Funniest/Most Insightful Comments Of The Week At Techdirt
from the chat-room dept
This week, our first place winner on the insightful side is That Anonymous Coward with a comment about religious rules, regulations, and exemptions:
I enjoy how their deeply held beliefs can never ever be questioned, because that would be a burden on them and open a can of worms…
Like when Hobby Lobby was screaming that having to have insurance with contraception included violated their deeply held beliefs… up until you look at where they had invested the companies retirement fund into a corporation that makes contraceptives. We’re against it unless we can profit from it really isn’t a biblical thing I’ve ever heard of… but then the book does turn to ash in my hands.
Or the “pastors” of like 3 people “churches” who were recruiting new members by offering them letters to explain it was a biblical sin to get a shot to save others lives.
I did enjoy the CEO of one of the hospital systems, in CO IIRC, who published a list of all the medications that were just as bad as the vaccine according to several religious reasons & they had to certify they had never used any of them.
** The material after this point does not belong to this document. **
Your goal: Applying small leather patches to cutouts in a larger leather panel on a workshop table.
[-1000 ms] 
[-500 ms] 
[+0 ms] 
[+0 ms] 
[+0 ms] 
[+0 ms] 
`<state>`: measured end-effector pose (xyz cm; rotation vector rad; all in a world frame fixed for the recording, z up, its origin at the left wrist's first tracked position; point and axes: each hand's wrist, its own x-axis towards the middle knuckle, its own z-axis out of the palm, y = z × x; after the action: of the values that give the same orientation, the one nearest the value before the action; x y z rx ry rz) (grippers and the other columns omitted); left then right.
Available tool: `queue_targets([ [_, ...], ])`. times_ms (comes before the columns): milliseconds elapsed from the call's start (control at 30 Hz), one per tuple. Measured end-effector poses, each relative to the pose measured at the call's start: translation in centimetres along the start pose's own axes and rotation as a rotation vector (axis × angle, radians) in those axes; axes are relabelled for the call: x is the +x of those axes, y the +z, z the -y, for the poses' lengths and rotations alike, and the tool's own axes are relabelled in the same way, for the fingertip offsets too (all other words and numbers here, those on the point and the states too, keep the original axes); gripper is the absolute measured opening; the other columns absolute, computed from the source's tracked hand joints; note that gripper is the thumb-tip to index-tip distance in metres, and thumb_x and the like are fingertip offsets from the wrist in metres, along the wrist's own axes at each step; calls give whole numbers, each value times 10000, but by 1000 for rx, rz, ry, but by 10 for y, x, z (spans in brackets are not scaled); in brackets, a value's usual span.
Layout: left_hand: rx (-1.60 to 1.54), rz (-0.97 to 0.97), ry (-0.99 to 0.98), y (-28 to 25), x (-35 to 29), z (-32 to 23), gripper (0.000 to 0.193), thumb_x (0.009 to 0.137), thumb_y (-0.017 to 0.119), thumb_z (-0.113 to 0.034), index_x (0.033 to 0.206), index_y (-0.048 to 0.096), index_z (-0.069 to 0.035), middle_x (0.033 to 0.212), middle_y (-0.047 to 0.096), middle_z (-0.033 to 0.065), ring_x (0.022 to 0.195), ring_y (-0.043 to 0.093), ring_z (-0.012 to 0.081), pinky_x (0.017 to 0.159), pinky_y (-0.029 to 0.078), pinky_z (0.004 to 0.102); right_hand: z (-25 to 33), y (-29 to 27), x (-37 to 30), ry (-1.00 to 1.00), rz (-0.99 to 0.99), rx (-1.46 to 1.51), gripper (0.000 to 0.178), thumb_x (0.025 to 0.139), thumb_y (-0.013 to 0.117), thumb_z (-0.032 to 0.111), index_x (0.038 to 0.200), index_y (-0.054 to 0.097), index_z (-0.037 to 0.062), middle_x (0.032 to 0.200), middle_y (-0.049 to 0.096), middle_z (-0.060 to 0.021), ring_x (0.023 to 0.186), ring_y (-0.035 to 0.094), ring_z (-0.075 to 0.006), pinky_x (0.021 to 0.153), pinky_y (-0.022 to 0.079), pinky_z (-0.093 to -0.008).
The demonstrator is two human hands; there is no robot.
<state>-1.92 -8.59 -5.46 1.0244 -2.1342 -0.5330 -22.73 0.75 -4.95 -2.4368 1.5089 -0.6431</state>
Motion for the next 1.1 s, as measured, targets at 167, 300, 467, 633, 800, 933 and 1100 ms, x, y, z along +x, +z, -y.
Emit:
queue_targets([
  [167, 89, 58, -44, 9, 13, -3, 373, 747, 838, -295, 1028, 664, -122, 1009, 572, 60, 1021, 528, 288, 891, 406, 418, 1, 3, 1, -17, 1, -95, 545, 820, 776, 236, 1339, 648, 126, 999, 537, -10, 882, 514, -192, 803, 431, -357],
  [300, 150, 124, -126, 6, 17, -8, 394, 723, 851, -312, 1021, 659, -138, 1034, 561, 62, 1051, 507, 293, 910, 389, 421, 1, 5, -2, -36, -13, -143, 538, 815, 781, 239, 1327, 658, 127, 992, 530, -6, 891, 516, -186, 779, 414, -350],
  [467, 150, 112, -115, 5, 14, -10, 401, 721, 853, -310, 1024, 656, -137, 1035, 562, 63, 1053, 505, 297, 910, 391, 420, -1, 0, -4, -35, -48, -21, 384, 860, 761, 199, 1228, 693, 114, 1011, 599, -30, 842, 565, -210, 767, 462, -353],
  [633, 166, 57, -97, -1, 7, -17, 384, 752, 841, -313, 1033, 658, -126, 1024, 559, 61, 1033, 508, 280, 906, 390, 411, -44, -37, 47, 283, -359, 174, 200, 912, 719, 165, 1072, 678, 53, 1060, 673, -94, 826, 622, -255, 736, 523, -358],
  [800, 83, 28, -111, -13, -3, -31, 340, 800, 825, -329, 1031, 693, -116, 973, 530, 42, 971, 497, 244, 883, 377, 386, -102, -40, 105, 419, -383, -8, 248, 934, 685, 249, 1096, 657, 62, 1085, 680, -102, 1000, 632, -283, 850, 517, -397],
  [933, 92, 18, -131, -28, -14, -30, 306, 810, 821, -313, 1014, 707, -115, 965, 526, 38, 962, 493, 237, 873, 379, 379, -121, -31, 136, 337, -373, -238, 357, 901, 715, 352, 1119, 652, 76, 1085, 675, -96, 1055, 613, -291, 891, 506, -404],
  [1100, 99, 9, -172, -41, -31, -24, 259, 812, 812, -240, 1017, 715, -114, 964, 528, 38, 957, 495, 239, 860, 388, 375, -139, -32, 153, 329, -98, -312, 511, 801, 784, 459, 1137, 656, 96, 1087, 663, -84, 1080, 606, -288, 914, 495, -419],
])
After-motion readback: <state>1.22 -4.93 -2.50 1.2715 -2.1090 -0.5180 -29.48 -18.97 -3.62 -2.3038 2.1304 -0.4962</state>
Things like tums, tylenol, ibuprofen, ex-lax, preparation h…
Deeply held beliefs are things that you live every day, not just roll in for the Mass on Xmas Eve once a year.
In second place, it’s an anonymous comment suggesting some things society could do to preempt the growth of hate movements:
- Task law enforcement with actually pursuing cases of harassment and stalking.
- Pass real minimum wage, worker safety, and employee rights laws so people can have good jobs that are not at the whim of the Quarterly Earnings Report.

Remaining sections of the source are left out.